In the IL, parameters are represented as !x, where x is the ordinal of the specific type parameter. IL is of course a stack-based machine. A line such as:

   T retval = _array[index];

is represented as:

   ldarg.0
   ldfld !0[] class GenericsDemo.GenericStack<!0>::_array
   ldloc.0
   ldelem !0
   stloc.1

Detailed metadata information on the generics can be viewed using MetaInfo (choose View / MetaInfo). Using this tool, you can view the heap as well as the metadata tables. The TypeDef table contains the definitions of each generic; you can use this to drill into the heap and via the string tables identify the various different elements of the generic. A metadata table GenericParam, for example, can be viewed to see all the generic types used as parameters.

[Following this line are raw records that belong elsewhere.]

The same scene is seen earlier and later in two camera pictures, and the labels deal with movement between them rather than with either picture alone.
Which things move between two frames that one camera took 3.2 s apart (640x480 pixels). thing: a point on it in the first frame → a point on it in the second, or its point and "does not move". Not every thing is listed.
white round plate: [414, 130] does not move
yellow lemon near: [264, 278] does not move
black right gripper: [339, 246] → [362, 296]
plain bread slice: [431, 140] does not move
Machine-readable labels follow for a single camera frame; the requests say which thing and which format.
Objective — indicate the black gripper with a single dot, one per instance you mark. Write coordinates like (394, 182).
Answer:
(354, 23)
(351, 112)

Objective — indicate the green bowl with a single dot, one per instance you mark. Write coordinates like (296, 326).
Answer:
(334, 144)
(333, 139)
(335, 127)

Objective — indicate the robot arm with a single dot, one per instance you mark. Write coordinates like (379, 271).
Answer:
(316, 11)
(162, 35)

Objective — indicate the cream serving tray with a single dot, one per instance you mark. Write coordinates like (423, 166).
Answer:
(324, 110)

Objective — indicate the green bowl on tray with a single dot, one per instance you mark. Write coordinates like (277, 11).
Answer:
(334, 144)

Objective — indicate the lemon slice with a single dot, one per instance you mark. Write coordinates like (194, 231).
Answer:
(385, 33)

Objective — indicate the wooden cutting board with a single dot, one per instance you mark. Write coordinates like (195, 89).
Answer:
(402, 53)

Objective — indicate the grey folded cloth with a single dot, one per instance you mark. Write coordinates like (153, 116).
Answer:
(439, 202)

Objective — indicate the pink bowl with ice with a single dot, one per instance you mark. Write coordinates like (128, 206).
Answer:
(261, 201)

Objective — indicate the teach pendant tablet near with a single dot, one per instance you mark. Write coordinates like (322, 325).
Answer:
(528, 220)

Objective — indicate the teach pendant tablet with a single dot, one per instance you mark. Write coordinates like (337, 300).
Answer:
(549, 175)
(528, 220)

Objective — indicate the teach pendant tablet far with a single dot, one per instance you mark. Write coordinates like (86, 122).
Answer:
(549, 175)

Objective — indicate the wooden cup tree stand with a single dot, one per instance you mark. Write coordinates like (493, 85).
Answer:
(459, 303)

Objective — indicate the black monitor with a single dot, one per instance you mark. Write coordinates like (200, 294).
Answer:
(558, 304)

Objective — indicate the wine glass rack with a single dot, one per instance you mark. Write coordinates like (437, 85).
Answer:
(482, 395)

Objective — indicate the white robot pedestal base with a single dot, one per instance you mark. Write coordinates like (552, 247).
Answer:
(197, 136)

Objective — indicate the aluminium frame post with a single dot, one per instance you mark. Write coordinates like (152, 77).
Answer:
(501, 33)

Each method has a signature. The first byte of every signature highlights the calling convention (e.g. 20 is an instance method). The remaining bytes highlight the number of parameters, the return type and the parameter types. So a signature commencing 20 01 01 indicates an instance method with one parameter that returns void. The parameter types are lookups; for generics, the parameter type is 13 and the parameter number is then referenced (an ordinal for the generic commencing at 0).

Edit and Continue
As with generics, EnC is an extension to the CLR, rather than a language feature. It's up to the specific language to decide which features of EnC to support. Visual Basic "Whidbey" supports EnC, but even this isn't a full implementation of everything that's available in the CLR. (The C# team have chosen not to support EnC in the Whidbey release.)

When you make changes at a breakpoint, the debugger creates a separate set of metadata tables called delta metadata. This contains just the additional or changed metadata. The debugger also creates delta IL with an RVA (relative virtual address).  Other tables (EnCLog and EnCMap) handle the mapping into the original IL. The CLR then copies the delta into the original metadata, so that the new code can be found. Once this has happened, the running state needs to be remapped to ensure that the stack and registers are still valid.